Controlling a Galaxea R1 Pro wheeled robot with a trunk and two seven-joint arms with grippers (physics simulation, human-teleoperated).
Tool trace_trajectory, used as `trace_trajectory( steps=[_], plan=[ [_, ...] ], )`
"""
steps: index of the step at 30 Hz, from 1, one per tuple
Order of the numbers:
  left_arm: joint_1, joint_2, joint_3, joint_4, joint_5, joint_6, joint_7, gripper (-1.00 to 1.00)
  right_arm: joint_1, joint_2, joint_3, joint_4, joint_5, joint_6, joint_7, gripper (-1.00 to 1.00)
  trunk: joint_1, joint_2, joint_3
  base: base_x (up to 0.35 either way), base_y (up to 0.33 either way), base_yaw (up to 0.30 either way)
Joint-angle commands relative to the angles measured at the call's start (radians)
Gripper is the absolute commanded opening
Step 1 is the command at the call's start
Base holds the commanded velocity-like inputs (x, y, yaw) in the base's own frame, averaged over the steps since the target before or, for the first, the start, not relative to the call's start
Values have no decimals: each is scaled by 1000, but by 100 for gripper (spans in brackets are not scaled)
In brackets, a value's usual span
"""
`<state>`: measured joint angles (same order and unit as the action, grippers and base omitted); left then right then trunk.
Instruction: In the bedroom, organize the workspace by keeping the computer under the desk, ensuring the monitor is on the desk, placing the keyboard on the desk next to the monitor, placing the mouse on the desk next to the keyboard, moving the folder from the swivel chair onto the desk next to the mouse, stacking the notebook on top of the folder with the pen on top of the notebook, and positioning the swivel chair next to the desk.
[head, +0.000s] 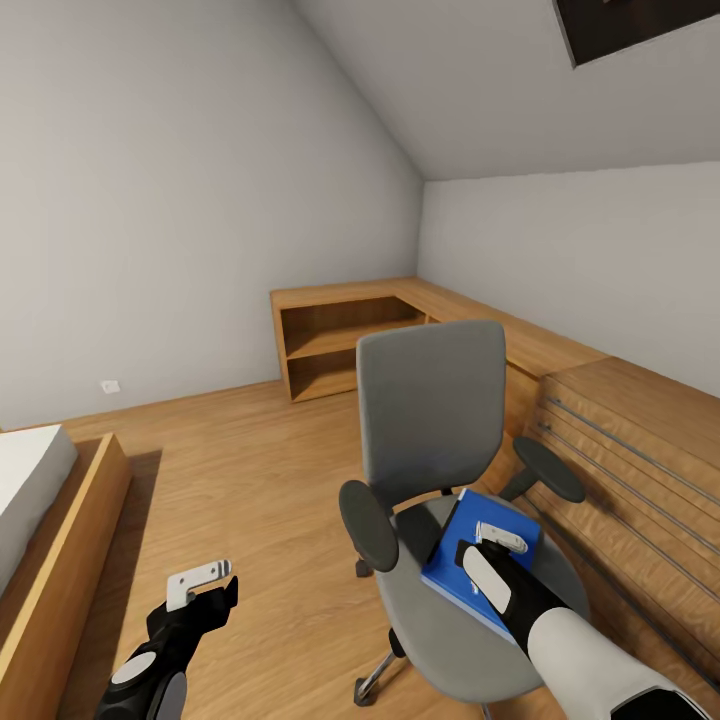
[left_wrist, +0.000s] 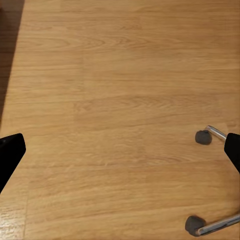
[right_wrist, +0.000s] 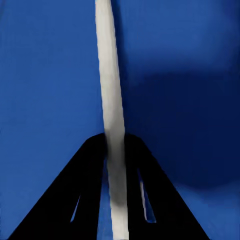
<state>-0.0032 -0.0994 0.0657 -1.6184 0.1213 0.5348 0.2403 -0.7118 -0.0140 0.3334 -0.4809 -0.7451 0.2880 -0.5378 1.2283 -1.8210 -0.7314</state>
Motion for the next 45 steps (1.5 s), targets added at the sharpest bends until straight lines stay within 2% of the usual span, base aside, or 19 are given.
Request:
trace_trajectory(
  steps=[1,9,31,33,38,39,43,45],
  plan=[
    [-1,0,0,-2,11,4,7,100,0,-1,7,-1,-25,3,-7,-100,0,0,-1,0,0,0],
    [0,0,0,-2,11,2,5,100,0,-1,7,-2,-24,3,-7,-100,0,0,-1,0,0,0],
    [0,0,-4,-2,11,2,3,100,1,-3,7,-22,-22,2,-9,-100,-84,154,68,-17,0,0],
    [0,0,-4,-2,11,2,4,100,3,-5,6,-52,-22,2,-11,-100,-92,168,74,-242,0,0],
    [-1,0,-5,-2,11,2,5,100,17,-29,6,-169,-23,16,-14,-100,-111,203,90,-303,-6,0],
    [-1,0,-5,-2,11,2,5,100,33,-39,6,-221,-23,26,-18,-100,-115,210,93,-324,-73,0],
    [-1,0,-6,-2,10,2,5,100,88,-53,5,-341,-23,46,-43,-100,-130,238,105,-317,-130,0],
    [0,-1,-7,-2,10,2,5,100,131,-61,5,-442,-23,53,-89,-100,-138,252,112,-304,-190,0]
  ],
)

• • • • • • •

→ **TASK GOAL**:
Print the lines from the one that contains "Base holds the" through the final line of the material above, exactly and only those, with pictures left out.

→ **RESPONSE AREA**:
Base holds the commanded velocity-like inputs (x, y, yaw) in the base's own frame, averaged over the steps since the target before or, for the first, the start, not relative to the call's start
Values have no decimals: each is scaled by 1000, but by 100 for gripper (spans in brackets are not scaled)
In brackets, a value's usual span
"""
`<state>`: measured joint angles (same order and unit as the action, grippers and base omitted); left then right then trunk.
Instruction: In the bedroom, organize the workspace by keeping the computer under the desk, ensuring the monitor is on the desk, placing the keyboard on the desk next to the monitor, placing the mouse on the desk next to the keyboard, moving the folder from the swivel chair onto the desk next to the mouse, stacking the notebook on top of the folder with the pen on top of the notebook, and positioning the swivel chair next to the desk.
[head, +0.000s] 
[left_wrist, +0.000s] 
[right_wrist, +0.000s] 
<state>-0.0032 -0.0994 0.0657 -1.6184 0.1213 0.5348 0.2403 -0.7118 -0.0140 0.3334 -0.4809 -0.7451 0.2880 -0.5378 1.2283 -1.8210 -0.7314</state>
Motion for the next 45 steps (1.5 s), targets added at the sharpest bends until straight lines stay within 2% of the usual span, base aside, or 19 are given.
Request:
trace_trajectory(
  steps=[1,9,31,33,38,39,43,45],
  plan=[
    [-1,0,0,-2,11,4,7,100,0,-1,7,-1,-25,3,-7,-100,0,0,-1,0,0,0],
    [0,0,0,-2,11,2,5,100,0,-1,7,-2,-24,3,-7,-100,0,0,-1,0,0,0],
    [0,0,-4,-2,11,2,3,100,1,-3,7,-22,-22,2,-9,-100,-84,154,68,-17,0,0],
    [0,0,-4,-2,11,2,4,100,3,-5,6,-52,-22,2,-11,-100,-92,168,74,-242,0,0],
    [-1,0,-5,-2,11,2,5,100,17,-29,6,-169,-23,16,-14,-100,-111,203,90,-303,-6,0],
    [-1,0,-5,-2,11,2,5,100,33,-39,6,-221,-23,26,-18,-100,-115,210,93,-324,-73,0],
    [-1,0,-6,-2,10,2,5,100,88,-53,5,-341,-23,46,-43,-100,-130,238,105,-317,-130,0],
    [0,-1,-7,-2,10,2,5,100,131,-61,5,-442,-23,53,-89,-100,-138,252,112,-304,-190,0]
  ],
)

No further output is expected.